What the task requires ::
Produce word for word the lines of the data below running from the one that has "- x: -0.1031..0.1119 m" to the one that has "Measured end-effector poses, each", inclusive, and no others.

Material provided ::
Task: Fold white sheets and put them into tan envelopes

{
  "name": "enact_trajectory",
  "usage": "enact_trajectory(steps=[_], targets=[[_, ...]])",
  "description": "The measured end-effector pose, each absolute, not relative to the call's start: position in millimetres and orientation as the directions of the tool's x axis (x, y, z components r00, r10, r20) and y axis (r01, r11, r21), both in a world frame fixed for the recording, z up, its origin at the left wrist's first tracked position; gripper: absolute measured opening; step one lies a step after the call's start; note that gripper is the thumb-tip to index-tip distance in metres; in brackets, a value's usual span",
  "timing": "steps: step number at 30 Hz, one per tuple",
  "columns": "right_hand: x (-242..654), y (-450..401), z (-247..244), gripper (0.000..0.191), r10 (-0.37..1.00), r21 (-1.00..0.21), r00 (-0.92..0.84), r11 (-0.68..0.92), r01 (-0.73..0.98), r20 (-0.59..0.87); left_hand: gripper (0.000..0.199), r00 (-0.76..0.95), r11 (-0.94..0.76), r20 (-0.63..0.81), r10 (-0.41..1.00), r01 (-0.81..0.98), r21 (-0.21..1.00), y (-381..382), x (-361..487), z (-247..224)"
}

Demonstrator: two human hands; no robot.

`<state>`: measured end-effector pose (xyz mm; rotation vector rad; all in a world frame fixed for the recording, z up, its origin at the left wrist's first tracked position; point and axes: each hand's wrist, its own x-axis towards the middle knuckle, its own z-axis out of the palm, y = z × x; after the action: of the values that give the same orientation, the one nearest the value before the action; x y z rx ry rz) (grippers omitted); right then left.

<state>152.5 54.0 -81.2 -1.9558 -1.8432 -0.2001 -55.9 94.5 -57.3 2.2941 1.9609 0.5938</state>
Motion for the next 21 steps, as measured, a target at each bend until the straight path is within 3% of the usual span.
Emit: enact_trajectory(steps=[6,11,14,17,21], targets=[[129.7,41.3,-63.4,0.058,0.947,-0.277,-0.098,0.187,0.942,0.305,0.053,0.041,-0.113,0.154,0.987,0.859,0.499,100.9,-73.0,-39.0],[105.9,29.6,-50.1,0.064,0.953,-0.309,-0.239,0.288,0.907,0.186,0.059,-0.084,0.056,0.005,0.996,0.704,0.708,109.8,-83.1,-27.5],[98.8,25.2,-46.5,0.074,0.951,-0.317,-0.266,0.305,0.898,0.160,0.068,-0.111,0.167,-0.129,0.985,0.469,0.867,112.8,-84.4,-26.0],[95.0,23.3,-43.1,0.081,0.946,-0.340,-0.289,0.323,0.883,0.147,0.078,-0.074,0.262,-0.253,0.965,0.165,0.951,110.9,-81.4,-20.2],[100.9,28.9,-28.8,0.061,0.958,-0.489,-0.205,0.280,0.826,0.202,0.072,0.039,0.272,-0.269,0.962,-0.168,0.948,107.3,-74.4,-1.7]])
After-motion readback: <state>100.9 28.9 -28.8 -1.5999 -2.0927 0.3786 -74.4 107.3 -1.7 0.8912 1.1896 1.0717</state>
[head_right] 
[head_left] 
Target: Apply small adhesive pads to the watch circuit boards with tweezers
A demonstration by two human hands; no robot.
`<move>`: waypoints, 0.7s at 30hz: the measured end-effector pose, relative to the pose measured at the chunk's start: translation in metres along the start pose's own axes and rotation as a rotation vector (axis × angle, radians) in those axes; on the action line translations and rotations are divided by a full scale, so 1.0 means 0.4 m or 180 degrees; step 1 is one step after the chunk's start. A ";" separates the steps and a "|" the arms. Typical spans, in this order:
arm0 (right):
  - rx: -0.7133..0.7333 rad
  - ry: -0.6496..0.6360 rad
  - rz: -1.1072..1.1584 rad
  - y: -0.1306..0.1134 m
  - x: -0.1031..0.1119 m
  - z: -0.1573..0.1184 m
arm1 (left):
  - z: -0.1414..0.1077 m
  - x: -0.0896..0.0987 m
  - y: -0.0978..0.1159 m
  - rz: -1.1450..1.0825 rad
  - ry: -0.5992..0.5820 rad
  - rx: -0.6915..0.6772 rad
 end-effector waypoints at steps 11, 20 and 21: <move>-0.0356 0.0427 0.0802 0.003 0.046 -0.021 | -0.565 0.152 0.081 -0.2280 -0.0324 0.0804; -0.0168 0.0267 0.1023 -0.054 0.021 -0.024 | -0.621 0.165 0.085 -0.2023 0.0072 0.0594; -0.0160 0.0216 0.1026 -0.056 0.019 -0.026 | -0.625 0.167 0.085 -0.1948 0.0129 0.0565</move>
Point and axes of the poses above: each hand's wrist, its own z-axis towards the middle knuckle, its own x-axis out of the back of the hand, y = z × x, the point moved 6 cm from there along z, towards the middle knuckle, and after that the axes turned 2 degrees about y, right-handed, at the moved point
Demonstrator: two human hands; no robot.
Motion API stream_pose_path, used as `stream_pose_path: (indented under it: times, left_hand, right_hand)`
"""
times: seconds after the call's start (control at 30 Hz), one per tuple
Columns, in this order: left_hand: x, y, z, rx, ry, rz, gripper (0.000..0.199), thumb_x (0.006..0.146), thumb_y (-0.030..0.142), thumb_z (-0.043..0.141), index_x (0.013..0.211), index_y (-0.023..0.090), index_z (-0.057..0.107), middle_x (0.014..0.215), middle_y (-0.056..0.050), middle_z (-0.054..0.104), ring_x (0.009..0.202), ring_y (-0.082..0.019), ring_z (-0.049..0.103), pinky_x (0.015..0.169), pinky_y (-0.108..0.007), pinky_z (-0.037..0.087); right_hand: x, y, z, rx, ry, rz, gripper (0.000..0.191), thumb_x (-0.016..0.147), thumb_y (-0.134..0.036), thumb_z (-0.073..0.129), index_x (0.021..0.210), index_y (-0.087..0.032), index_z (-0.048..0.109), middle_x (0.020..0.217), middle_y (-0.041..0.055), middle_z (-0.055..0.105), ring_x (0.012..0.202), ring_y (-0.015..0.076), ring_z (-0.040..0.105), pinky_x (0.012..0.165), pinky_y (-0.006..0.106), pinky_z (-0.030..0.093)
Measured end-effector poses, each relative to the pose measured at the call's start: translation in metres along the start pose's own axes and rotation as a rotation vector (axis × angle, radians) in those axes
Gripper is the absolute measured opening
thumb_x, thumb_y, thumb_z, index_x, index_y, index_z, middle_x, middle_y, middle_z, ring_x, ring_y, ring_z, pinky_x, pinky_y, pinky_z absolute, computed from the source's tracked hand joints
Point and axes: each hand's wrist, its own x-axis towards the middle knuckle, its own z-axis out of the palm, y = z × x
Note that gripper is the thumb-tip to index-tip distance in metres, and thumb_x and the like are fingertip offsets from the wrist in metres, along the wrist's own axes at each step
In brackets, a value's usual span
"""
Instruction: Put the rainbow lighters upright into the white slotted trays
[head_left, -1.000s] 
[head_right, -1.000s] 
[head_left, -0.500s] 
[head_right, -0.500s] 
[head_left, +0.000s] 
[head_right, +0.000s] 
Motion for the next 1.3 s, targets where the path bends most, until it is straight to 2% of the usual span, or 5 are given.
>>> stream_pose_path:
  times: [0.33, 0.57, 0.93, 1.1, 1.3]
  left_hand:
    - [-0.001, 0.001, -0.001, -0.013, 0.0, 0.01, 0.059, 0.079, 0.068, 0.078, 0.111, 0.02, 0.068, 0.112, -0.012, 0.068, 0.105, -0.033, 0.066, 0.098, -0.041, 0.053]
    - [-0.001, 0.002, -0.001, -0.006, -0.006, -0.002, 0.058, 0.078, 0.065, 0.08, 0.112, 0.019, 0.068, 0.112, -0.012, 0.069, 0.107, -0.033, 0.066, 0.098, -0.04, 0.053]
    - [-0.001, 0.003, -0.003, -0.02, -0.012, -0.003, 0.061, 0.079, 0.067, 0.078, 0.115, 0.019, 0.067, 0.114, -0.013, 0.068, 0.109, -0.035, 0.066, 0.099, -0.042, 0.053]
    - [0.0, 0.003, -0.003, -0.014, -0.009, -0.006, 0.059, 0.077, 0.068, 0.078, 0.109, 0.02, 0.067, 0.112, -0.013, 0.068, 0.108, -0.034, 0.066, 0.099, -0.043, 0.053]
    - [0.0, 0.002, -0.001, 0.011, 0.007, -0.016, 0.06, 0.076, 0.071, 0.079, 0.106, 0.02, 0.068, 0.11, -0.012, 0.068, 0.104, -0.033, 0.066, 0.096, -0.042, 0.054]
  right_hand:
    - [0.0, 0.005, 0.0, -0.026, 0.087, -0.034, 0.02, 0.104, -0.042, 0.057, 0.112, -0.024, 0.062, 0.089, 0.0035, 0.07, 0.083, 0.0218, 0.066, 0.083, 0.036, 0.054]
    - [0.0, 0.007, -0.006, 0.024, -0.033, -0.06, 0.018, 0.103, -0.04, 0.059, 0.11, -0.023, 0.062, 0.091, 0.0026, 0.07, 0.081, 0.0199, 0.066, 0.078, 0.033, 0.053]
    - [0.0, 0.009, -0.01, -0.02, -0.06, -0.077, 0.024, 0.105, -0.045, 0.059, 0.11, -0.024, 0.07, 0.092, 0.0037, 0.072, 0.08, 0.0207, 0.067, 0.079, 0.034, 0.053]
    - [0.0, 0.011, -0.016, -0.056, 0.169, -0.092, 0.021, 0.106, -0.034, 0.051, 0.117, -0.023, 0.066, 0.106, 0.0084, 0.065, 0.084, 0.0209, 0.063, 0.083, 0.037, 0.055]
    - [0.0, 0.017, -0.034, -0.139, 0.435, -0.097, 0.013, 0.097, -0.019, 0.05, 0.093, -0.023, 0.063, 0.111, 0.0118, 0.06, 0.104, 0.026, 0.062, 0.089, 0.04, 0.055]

Task solution ::
  - x: -0.1031..0.1119 m
  - z: -0.1573..0.1184 m
arm1 (left):
  - z: -0.1414..0.1077 m
  - x: -0.0896..0.0987 m
  - y: -0.0978..0.1159 m
  - rz: -1.1450..1.0825 rad
  - ry: -0.5992..0.5820 rad
  - rx: -0.6915..0.6772 rad
 end-effector waypoints at steps 11, 20 and 21: <move>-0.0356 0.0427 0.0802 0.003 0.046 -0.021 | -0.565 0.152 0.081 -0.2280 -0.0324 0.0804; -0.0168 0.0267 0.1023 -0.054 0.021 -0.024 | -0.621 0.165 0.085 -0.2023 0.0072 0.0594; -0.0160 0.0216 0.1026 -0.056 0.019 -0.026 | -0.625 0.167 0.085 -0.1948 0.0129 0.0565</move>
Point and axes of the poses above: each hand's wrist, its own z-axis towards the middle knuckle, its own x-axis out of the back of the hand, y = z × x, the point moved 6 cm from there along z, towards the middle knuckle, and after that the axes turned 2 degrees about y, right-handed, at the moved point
Demonstrator: two human hands; no robot.
Motion API stream_pose_path, used as `stream_pose_path: (indented under it: times, left_hand, right_hand)`
"""
times: seconds after the call's start (control at 30 Hz), one per tuple
Columns, in this order: left_hand: x, y, z, rx, ry, rz, gripper (0.000..0.199), thumb_x (0.006..0.146), thumb_y (-0.030..0.142), thumb_z (-0.043..0.141), index_x (0.013..0.211), index_y (-0.023..0.090), index_z (-0.057..0.107), middle_x (0.014..0.215), middle_y (-0.056..0.050), middle_z (-0.054..0.104), ring_x (0.009..0.202), ring_y (-0.082..0.019), ring_z (-0.049..0.103), pinky_x (0.015..0.169), pinky_y (-0.108..0.007), pinky_z (-0.037..0.087); right_hand: x, y, z, rx, ry, rz, gripper (0.000..0.191), thumb_x (-0.016..0.147), thumb_y (-0.134..0.036), thumb_z (-0.073..0.129), index_x (0.021..0.210), index_y (-0.087..0.032), index_z (-0.048..0.109), middle_x (0.020..0.217), middle_y (-0.041..0.055), middle_z (-0.055..0.105), ring_x (0.012..0.202), ring_y (-0.015..0.076), ring_z (-0.040..0.105), pinky_x (0.012..0.165), pinky_y (-0.006..0.106), pinky_z (-0.030..0.093)
Measured end-effector poses, each relative to the pose measured at the call's start: translation in metres along the start pose's own axes and rotation as a rotation vector (axis × angle, radians) in those axes

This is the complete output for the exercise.